Drei Dienstmädchen im Gefolge, huschte sie durch Istas Gemächer im alten Bergfried, stellte Dutzende Kleider und festliche Gewänder zusammen, Mäntel und Schuhe, sortierte alles wieder um und wog die Bedürfnisse von Istas Trauerzeit, die selbstverständlich passende Farben vorschrieb, gegen die Erfordernisse jeglicher möglicher oder unmöglicher Eventualität ab. Ista saß auf einem Platz vor dem Fenster, mit Blick auf den Vorhof, und ließ den Wortschwall an sich vorüberplätschern wie das Wasser aus einer Traufe. Allmählich bekam sie wirklich Kopfschmerzen.

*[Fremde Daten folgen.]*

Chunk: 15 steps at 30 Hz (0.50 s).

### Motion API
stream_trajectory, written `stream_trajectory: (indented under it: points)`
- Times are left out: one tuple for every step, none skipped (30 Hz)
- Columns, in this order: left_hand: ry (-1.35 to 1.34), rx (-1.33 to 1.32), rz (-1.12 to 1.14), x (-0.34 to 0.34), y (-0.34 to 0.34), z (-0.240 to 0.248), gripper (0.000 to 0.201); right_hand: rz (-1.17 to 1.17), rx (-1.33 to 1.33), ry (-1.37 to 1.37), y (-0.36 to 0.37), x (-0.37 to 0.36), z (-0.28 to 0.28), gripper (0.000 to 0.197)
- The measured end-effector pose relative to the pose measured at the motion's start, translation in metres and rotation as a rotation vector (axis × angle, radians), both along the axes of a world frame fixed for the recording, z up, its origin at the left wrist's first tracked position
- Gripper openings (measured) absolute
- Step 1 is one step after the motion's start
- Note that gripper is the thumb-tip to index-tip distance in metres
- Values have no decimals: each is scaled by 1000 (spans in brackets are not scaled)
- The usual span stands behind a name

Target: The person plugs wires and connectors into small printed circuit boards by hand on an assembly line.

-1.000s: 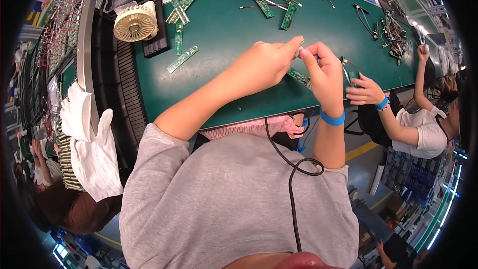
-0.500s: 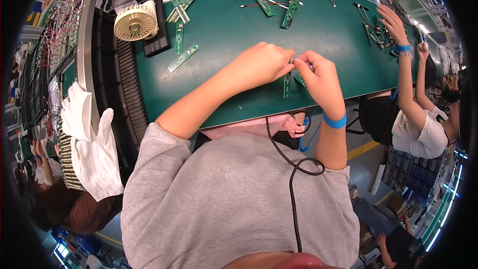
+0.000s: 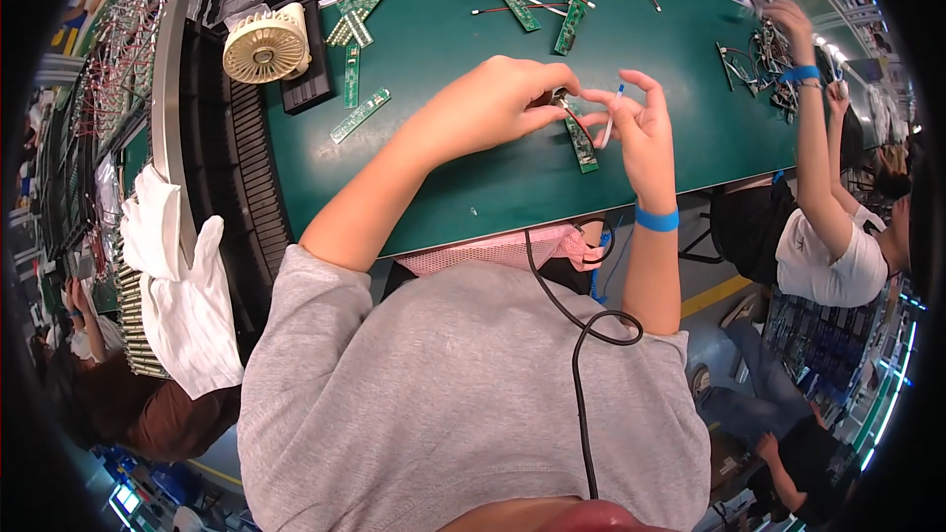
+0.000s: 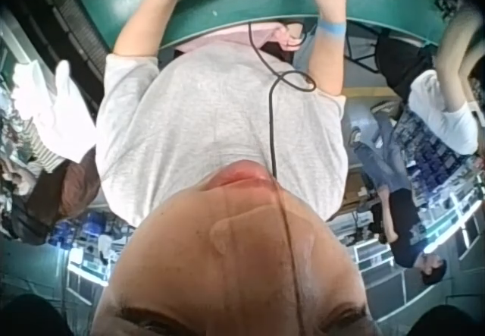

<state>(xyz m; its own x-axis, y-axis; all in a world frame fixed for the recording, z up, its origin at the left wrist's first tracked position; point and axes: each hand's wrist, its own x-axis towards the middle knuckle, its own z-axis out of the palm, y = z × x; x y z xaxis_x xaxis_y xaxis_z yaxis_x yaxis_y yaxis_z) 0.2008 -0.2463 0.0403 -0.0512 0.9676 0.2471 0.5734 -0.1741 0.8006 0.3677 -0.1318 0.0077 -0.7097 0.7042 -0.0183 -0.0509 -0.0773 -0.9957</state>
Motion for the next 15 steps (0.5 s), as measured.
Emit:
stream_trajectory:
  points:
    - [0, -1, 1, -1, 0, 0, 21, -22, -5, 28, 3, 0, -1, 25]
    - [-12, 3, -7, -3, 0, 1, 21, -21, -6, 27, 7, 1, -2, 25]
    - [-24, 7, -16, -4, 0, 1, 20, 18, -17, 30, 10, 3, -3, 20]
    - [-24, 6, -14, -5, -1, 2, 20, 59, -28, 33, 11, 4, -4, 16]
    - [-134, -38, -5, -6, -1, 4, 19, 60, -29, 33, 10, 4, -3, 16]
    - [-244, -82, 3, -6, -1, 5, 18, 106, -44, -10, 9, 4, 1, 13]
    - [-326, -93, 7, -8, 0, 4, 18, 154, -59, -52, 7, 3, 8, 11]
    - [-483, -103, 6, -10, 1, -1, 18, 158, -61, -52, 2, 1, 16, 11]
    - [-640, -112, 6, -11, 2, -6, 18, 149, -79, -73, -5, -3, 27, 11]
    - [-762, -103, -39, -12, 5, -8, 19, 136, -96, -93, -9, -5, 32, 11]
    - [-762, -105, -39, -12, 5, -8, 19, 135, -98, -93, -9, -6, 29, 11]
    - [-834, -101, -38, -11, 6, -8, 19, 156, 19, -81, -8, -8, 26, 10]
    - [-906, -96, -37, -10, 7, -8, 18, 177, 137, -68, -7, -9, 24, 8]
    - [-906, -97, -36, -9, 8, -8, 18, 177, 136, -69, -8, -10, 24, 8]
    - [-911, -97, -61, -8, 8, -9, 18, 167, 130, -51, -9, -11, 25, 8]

Geräusche und geschäftiges Treiben vom Tor her kündigten einen weiteren Besucher außer der Reihe an. Ista beugte sich vor und schaute durch die Fensterflügel. Ein großes, kastanienbraunes Pferd kam mit klappernden Hufen durch den Torbogen. Über seiner abgenutzten Kleidung trug der Reiter einen Wappenrock, auf dem eine Burg und ein Leopard zu sehen waren — das Emblem der Kanzlei von Chalion. Der Reiter schwang sich vom Pferd und wippte auf seinen — nein, ihren Zehen: Die Botin war eine junge Frau mit langem, schwarzem Haar, das zum Zopf geflochten über ihren Rücken hing. Sie zog ein Bündel hinter dem Sattel hervor und rollte es mit einem Schnappen auseinander. Ein Rock kam zum Vorschein. Wenig sittsam schlug sie ihren Überwurf hoch und wickelte das Kleidungsstück über der Hose um ihre schlanke Taille. Mit einem übermütigen Hüftschwung schüttelte sie den Saum bis auf Knöchelhöhe über die Stiefel.

Dy Ferrej kam heraus. Das Mädchen öffnete die Kanzleitasche und drehte sie um, sodass ein einzelner Brief herausfiel. Dy Ferrej las die Anschrift und riss das Schreiben an Ort und Stelle auf. Ista schloss daraus, dass es sich um ein persönliches Schreiben seiner geliebten Tochter handelte, Lady Betriz, einer Zofe am Hof der Königin Iselle. Seine Miene entspannte sich. Vielleicht waren es Neuigkeiten von seinem Enkel. Bekam er schon die ersten Zähne? Nun, Ista würde bald davon hören. Sie konnte ein kleines Lächeln nicht unterdrücken.